● **Assignment**
Line by line, set down the records below from the first line through the line containing "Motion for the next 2". Omit the pictures.
═══ Data records
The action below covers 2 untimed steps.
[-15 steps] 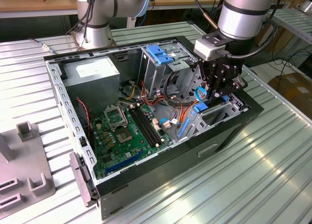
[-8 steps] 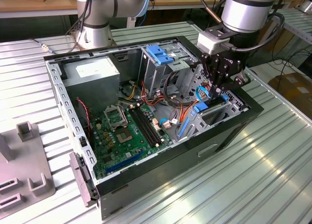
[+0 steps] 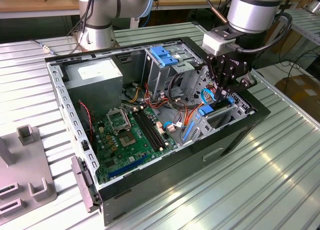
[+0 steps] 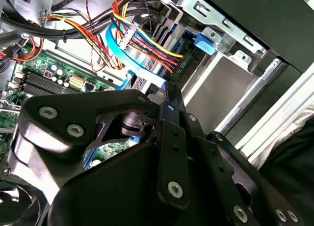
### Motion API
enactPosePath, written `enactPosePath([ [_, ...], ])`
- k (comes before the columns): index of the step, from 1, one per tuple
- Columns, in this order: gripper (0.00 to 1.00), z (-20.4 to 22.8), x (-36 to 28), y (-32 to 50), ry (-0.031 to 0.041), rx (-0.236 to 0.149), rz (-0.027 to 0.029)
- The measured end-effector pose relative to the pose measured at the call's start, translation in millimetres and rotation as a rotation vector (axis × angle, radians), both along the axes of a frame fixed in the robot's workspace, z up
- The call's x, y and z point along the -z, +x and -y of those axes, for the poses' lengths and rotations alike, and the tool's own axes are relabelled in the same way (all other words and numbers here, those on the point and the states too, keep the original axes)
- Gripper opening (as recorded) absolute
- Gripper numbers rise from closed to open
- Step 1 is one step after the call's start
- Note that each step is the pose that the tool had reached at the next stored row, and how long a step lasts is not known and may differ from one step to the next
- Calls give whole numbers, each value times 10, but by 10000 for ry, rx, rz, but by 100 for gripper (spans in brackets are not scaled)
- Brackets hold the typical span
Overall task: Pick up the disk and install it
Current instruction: 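Insert the second disk wire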
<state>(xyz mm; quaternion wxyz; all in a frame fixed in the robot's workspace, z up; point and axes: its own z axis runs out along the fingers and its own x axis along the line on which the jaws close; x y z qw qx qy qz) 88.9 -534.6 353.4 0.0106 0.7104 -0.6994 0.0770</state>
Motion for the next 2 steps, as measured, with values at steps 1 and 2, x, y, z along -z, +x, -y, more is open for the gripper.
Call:
enactPosePath([
  [1, 11, 0, -1, 0, 0, 0, 0],
  [2, 11, 0, -2, 0, 0, 1, 0],
])
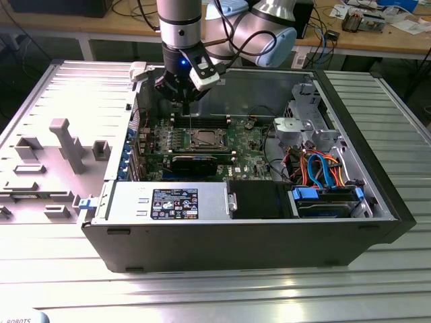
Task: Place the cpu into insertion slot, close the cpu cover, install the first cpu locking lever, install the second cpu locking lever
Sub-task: 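Install the first cpu locking lever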
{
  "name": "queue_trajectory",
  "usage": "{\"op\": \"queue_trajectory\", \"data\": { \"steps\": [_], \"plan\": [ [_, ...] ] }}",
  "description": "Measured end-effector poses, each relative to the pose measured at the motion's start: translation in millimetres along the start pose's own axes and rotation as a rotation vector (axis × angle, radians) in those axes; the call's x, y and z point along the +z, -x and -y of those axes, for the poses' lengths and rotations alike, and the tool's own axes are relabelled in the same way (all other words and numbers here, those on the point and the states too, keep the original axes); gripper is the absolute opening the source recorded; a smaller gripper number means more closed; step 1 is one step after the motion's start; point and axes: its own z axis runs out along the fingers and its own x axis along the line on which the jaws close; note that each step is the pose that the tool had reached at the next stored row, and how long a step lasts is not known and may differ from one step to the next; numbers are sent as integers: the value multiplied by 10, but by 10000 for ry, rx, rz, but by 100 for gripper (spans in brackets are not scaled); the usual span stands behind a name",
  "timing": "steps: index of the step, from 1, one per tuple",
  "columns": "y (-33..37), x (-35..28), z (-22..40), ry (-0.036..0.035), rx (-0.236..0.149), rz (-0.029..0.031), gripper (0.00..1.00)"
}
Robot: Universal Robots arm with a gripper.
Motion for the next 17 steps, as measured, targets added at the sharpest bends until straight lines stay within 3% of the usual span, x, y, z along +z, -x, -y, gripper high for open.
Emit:
{"op": "queue_trajectory", "data": {
  "steps": [14, 17],
  "plan": [
    [69, 28, 7, -15, -1, -2, 11],
    [85, 38, 8, -45, 0, -3, 11]
  ]
}}
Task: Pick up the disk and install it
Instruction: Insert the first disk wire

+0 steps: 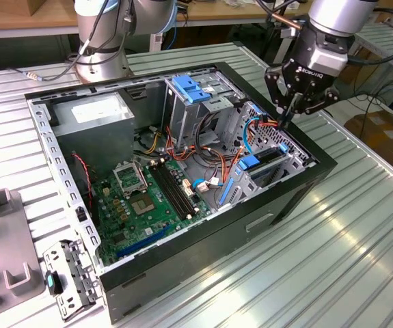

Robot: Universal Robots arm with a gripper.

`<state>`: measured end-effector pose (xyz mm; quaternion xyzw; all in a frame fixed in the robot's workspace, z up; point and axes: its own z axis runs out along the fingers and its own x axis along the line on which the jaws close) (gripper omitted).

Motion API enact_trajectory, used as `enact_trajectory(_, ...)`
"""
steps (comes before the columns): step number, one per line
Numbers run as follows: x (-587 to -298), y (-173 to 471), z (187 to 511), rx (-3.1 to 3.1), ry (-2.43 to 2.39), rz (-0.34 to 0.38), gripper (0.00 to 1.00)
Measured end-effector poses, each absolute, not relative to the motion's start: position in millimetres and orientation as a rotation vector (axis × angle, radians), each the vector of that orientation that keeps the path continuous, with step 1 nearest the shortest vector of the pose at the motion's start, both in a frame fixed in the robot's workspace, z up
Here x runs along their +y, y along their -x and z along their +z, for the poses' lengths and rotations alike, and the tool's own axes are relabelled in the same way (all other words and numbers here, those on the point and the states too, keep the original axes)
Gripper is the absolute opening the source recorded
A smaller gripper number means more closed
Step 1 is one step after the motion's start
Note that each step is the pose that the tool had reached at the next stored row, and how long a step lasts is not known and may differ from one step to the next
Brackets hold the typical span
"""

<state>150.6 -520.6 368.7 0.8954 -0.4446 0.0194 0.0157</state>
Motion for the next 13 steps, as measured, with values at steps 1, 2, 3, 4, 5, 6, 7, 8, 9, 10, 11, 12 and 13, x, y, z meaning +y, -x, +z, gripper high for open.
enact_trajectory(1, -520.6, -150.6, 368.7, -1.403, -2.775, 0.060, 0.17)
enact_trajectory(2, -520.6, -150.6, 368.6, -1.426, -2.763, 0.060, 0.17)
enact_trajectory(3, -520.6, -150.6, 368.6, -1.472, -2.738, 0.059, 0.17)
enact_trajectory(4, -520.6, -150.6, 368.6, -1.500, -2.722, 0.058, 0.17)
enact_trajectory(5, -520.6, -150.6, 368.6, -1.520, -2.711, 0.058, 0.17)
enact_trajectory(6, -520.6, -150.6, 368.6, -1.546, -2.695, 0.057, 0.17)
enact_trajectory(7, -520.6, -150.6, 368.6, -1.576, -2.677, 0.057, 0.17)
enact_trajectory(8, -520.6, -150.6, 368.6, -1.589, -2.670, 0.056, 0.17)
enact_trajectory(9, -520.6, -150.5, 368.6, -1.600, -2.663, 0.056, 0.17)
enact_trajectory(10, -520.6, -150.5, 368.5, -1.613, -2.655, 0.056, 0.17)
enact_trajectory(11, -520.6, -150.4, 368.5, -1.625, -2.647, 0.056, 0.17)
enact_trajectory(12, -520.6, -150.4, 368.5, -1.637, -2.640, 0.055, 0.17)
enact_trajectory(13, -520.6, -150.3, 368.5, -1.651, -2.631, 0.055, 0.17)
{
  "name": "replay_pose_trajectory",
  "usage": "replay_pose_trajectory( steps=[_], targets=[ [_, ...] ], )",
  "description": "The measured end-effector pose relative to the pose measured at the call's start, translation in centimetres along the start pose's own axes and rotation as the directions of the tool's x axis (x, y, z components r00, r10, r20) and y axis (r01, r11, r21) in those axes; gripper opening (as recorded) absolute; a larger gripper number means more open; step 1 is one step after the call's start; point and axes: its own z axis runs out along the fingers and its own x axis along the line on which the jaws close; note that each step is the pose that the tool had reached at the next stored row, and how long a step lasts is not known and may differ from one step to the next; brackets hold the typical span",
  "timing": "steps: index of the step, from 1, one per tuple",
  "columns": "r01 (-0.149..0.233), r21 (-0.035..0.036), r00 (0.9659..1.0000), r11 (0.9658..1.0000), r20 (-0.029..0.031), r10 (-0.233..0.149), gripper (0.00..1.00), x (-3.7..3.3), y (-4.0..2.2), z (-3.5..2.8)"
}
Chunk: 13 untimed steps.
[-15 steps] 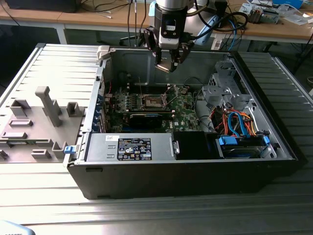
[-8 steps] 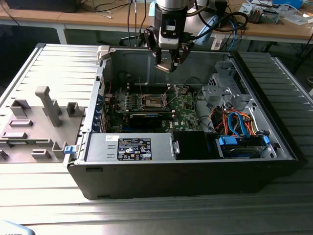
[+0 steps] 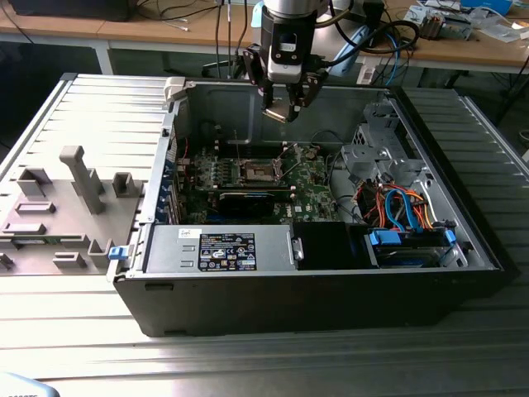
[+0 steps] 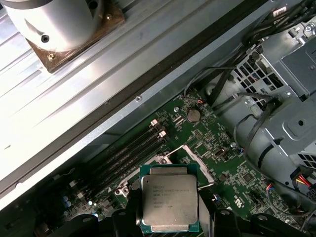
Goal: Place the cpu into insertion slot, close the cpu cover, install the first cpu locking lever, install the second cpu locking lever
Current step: 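Place the cpu into insertion slot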
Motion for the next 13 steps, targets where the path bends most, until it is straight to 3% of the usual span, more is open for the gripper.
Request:
replay_pose_trajectory(
  steps=[13],
  targets=[
    [-0.007, -0.0001, 1.0, 1.0, 0.0007, 0.007, 0.55, 0.0, 0.0, 0.0]
  ],
)
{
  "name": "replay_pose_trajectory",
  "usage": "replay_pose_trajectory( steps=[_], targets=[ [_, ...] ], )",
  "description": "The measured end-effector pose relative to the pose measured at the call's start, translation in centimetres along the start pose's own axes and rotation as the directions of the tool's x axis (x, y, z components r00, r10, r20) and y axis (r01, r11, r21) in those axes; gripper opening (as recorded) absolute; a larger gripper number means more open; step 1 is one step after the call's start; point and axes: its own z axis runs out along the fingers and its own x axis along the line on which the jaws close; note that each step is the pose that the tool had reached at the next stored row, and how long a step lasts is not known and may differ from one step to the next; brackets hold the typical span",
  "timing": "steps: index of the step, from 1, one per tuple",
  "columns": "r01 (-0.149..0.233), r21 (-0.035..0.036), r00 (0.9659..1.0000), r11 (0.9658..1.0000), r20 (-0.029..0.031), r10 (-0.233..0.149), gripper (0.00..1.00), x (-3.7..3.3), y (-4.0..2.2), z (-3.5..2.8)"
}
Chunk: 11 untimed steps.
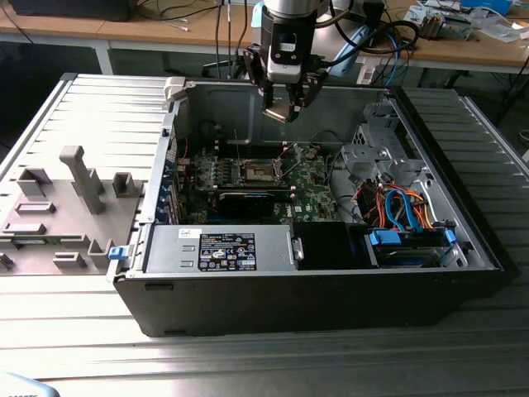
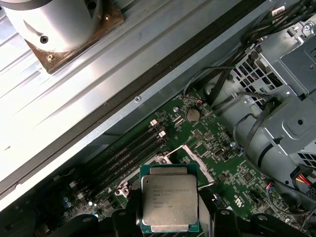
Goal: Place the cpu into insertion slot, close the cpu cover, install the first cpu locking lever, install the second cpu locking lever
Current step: 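Place the cpu into insertion slot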
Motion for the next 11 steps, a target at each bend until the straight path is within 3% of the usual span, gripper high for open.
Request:
replay_pose_trajectory(
  steps=[11],
  targets=[
    [-0.006, -0.0001, 1.0, 1.0, 0.0005, 0.006, 0.55, 0.0, 0.0, 0.0]
  ],
)
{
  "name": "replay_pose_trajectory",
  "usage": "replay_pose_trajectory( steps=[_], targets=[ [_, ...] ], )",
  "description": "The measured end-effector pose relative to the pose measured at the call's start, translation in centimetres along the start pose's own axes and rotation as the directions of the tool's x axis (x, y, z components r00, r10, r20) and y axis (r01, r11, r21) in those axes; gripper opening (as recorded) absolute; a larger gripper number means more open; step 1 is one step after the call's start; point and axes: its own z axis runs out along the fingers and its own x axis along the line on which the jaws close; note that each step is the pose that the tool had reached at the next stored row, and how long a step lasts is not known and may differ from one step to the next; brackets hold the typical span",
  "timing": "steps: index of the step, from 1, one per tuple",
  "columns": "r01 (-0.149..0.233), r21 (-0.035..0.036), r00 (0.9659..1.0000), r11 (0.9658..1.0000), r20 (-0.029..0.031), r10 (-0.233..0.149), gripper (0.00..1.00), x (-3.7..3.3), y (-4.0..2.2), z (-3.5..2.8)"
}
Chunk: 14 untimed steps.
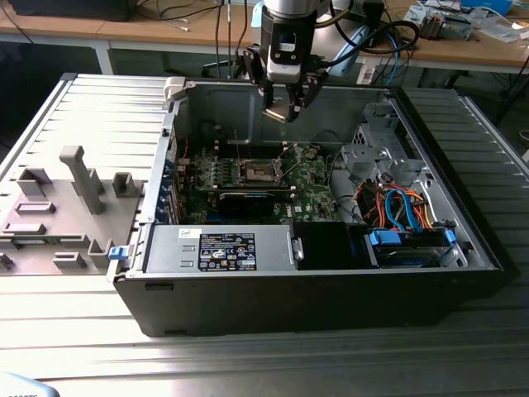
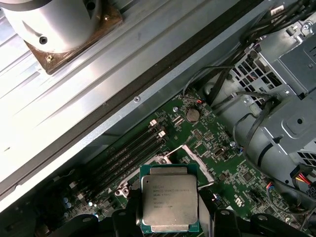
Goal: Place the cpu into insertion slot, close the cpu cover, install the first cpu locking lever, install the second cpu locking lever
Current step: 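Place the cpu into insertion slot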
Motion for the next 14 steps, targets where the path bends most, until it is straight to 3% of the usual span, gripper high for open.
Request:
replay_pose_trajectory(
  steps=[14],
  targets=[
    [-0.011, -0.0003, 0.9999, 0.9999, 0.001, 0.011, 0.55, 0.0, 0.0, 0.0]
  ],
)
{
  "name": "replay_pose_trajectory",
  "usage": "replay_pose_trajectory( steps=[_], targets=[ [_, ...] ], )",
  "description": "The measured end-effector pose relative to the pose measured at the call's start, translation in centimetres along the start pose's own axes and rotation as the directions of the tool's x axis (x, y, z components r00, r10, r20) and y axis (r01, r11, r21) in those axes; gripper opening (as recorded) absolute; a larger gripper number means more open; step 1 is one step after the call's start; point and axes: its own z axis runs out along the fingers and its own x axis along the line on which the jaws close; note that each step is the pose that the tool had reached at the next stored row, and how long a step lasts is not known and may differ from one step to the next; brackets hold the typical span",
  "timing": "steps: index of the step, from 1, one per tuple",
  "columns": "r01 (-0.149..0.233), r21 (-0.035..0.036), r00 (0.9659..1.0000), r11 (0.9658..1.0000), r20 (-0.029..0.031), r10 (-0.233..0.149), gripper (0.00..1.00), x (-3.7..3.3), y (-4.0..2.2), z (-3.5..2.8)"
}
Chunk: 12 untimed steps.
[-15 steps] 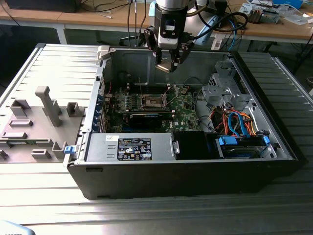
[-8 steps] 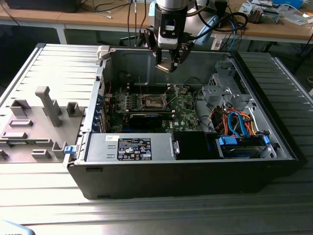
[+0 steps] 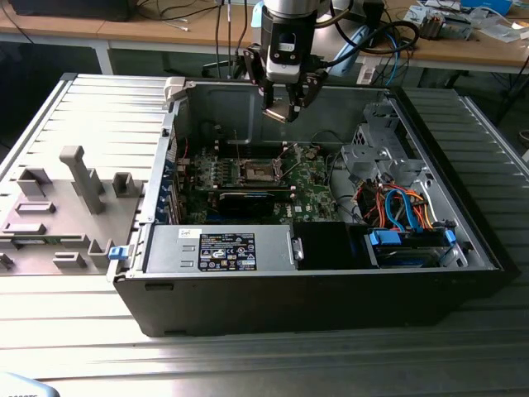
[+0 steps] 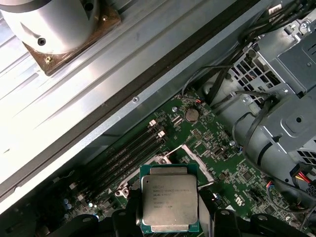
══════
● **Written solution**
The action below covers 2 untimed steps.
[-15 steps] 
[-8 steps] 
[+0 steps] 
[+0 steps] 
### Motion API
enactPosePath, written `enactPosePath([ [_, ...], ])`
- k (comes before the columns): index of the step, from 1, one per tuple
- Columns, in this order: gripper (0.00 to 1.00), z (-20.4 to 22.8), x (-36 to 28), y (-32 to 50), ry (-0.031 to 0.041), rx (-0.236 to 0.149), rz (-0.027 to 0.029)
- The measured end-effector pose relative to the pose measured at the call's start, translation in millimetres and rotation as a rotation vector (axis × angle, radians), both along the axes of a frame fixed in the robot's workspace, z up
- The call's x, y and z point along the -z, +x and -y of those axes, for the poses' lengths and rotations alike, and the tool's own axes are relabelled in the same way (all other words and numbers here, those on the point and the states too, keep the original axes)
- Gripper opening (as recorded) absolute
- Gripper numbers rise from closed to open
- Step 1 is one step after the call's start
- Note that each step is the pose that the tool had reached at the next stored row, and how long a step lasts is not known and may differ from one step to the next
- Calls give whole numbers, each value times 10, but by 10000 for ry, rx, rz, but by 100 for gripper (spans in brackets are not scaled)
- Brackets hold the typical span
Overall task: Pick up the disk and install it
Current instruction: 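Insert the second disk wire
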<state>(xyz mm; quaternion wxyz; all in a frame fixed in the robot's workspace, z up; point and axes: its own z axis runs out along the fingers and its own x axis along the line on which the jaws close; x y z qw qx qy qz) 88.9 -534.6 353.4 0.0106 0.7104 -0.6994 0.0770</state>
Motion for the next 2 steps, as measured, with values at steps 1 and 2, x, y, z along -z, +x, -y, more is open for the gripper.

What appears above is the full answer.